Monday, 9 September 2019

Climate Change - Is the Sun causing Global Warming? Or about to cause Global Cooling?

It is often claimed that the Sun is causing global climate change.

The Sun is the source of the heat on the Earth, but it has not suddenly become more active recently.

The Sun may be going into a phase of lower activity - but that will not reverse global warming.

When the Sun's energy arrives at the Earth, it travels through the air.

Some is reflected back to space, but some hits the Earth and warms it.

The warm Earth gives off infrared radiation with various wavelengths.  


Some of those waves can pass back out of the air to space, but some are absorbed by certain gases in the air.


If there are more of those gases, less heat escapes into space, so the Earth warms.

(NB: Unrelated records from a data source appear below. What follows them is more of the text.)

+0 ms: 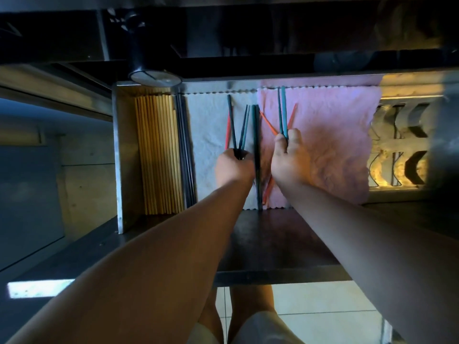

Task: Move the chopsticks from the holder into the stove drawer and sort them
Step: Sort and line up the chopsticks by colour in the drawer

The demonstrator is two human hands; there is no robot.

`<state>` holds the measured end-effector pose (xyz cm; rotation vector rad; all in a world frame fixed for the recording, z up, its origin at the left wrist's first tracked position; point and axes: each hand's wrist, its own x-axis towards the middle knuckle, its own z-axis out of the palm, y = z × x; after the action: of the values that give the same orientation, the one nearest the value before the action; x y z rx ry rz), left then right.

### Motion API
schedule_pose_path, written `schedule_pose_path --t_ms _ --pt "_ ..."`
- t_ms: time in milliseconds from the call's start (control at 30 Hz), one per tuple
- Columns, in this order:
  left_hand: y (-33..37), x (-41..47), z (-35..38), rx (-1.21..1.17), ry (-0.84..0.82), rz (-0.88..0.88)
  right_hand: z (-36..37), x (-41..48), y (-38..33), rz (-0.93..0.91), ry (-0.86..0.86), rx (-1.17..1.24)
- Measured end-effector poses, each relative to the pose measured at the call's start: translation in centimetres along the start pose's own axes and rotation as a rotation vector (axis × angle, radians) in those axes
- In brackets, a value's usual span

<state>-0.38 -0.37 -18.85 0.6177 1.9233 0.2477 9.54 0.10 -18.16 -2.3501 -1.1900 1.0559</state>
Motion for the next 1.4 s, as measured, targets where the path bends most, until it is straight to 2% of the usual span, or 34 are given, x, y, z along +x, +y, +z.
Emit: schedule_pose_path --t_ms 233,367,633,900,967,1133,1200,1400 --pt "0.6 -0.3 2.6 0.019 -0.008 -0.105 -0.9 0.4 1.7 0.104 -0.026 0.129" --pt "0.8 -0.3 2.4 -0.005 -0.026 -0.139 -0.8 0.2 1.9 0.078 -0.115 0.008" --pt "-0.1 -0.1 -0.9 0.091 0.050 -0.004 1.4 0.6 1.5 0.050 -0.112 -0.043" --pt "-1.6 0.9 -3.4 0.181 0.058 0.080 3.6 0.5 0.3 0.038 -0.181 -0.222" --pt "-1.9 1.2 -3.4 0.187 0.075 0.116 3.2 0.6 0.1 0.055 -0.181 -0.180" --pt "-1.7 1.5 -3.2 0.235 0.030 0.097 1.9 0.2 -0.4 0.015 -0.139 -0.197" --pt "-1.2 1.6 -2.9 0.205 0.004 0.061 1.7 0.1 -0.2 0.054 -0.124 -0.135" --pt "0.5 0.1 -1.6 0.142 -0.133 0.044 0.7 -0.7 -0.1 0.267 -0.129 0.343"
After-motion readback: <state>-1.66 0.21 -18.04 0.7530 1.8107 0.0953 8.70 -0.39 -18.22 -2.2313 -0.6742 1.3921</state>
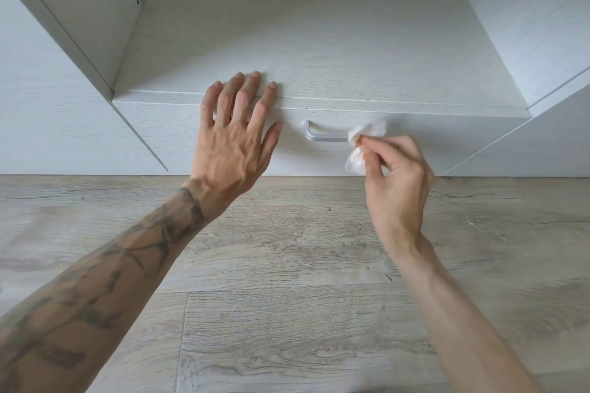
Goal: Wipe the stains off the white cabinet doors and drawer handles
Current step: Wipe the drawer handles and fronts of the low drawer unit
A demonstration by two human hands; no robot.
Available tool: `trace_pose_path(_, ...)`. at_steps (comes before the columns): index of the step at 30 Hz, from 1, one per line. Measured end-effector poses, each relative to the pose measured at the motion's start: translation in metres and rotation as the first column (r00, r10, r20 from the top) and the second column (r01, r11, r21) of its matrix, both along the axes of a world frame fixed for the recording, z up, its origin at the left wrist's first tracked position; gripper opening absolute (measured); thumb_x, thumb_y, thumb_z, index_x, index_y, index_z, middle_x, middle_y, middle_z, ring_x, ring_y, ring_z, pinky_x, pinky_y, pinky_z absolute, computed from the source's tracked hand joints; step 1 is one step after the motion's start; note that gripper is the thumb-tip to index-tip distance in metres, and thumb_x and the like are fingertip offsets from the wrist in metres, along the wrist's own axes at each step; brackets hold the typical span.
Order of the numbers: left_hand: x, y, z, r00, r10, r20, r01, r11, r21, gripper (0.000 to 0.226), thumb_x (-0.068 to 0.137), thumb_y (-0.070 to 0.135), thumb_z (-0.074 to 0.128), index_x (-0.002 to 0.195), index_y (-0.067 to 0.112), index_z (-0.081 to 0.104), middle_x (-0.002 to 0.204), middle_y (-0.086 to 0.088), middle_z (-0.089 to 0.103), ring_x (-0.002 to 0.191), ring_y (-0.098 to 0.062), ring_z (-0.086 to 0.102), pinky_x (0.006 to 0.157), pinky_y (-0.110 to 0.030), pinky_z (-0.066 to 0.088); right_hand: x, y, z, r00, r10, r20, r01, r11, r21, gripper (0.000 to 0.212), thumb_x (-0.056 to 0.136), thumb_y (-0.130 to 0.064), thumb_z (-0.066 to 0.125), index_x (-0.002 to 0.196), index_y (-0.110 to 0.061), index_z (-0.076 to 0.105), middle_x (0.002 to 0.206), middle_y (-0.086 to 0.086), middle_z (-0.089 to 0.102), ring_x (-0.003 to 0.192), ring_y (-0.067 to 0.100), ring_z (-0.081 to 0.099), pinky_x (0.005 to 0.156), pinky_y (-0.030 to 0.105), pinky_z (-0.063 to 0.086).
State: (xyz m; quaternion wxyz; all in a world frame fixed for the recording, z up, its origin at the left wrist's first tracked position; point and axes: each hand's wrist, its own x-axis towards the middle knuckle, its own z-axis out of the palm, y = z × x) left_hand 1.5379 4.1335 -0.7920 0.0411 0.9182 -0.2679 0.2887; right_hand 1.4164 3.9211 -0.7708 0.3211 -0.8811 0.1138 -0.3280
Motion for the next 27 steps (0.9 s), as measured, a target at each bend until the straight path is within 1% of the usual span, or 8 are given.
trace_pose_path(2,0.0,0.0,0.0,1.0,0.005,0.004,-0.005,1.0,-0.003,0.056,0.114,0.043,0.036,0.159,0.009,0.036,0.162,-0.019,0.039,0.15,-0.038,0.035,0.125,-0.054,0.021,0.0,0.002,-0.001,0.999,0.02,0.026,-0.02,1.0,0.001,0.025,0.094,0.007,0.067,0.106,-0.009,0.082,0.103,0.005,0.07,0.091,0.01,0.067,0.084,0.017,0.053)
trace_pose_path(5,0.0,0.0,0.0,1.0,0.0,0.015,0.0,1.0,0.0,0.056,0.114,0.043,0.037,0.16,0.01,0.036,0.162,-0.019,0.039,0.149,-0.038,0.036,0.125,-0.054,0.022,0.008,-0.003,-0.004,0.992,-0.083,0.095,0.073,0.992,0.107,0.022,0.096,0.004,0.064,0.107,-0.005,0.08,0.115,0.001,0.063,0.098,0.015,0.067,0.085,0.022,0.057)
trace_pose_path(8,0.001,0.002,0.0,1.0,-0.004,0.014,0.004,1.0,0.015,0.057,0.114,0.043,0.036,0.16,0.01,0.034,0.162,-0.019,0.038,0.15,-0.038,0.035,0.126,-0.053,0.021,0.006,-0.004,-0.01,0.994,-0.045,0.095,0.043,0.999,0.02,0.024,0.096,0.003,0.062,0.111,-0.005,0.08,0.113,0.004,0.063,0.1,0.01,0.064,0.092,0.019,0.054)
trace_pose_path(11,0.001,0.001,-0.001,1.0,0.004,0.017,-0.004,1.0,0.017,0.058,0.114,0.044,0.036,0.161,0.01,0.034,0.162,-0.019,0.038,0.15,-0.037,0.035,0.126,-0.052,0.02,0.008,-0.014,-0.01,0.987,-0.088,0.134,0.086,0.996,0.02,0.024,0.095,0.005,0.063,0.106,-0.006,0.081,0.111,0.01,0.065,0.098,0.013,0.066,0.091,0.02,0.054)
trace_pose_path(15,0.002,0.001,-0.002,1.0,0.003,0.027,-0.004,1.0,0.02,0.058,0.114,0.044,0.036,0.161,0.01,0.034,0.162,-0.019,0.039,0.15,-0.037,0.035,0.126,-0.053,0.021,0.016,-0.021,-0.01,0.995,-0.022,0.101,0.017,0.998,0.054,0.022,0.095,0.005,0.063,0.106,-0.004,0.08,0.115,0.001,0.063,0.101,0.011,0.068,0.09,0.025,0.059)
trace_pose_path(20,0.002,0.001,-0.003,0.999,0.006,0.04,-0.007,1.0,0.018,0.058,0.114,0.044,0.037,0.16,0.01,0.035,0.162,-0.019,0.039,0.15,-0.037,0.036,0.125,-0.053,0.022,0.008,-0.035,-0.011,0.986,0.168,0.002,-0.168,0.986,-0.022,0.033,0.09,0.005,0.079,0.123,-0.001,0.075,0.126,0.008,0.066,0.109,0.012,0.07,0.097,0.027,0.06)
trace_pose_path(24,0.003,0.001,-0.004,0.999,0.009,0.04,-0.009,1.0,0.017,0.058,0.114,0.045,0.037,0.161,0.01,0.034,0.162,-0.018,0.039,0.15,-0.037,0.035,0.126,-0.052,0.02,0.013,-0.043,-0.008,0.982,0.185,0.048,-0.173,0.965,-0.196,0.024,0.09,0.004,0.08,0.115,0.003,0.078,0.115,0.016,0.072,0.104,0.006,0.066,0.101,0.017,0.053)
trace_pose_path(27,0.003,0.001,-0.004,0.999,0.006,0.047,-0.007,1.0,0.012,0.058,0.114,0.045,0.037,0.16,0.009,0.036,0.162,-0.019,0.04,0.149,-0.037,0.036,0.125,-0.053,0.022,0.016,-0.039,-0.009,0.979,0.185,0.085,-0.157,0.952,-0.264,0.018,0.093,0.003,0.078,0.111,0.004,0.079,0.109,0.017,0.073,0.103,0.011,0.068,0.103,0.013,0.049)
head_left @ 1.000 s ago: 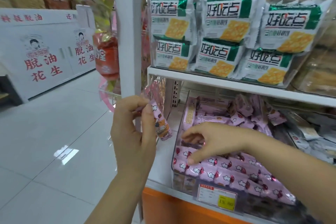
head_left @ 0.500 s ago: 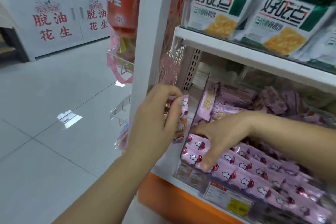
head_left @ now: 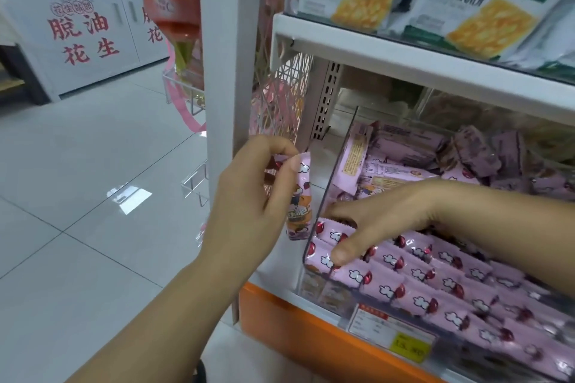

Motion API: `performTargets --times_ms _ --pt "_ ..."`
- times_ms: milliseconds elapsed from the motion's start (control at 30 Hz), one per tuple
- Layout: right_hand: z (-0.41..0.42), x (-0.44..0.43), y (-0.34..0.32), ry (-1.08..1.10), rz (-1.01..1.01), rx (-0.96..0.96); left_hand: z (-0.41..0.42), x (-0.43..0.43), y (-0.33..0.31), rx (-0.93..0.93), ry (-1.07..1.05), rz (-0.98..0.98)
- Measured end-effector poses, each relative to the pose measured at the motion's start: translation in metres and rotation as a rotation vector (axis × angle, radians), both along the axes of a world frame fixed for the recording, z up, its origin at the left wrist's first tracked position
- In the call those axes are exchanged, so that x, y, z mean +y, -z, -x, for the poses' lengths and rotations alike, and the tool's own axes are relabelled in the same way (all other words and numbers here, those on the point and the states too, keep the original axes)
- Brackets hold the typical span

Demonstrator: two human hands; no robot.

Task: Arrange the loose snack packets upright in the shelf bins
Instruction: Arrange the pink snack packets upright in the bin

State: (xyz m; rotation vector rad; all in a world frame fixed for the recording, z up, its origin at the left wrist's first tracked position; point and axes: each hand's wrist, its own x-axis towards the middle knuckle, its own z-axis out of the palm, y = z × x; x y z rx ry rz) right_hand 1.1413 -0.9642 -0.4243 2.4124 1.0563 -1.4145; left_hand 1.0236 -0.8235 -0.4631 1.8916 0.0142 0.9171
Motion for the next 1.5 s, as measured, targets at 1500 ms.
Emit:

In the graph below, from the Stanford Solar Center, carbon dioxide data comes from the Law Dome ice core in Antarctica, and from the observatory on Mauna Loa in Hawaii.


There is no doubt why the Earth is warming.

A new study says that even if the Sun's activity did drop off for a while, it wouldn't have much impact on rising global temperatures. 

It could mean a higher chance of some chilly winters in Europe and the US, but the researchers say:

The idea that global temperature over the last few centuries is connected to solar activity has been disproved by astronomers.

There is now too much carbon dioxide in the air for there to be a repeat of the 'Little Ice Age'.


In fact, it is very likely that human activity has finally broken the cycle of glacial and interglacial stages.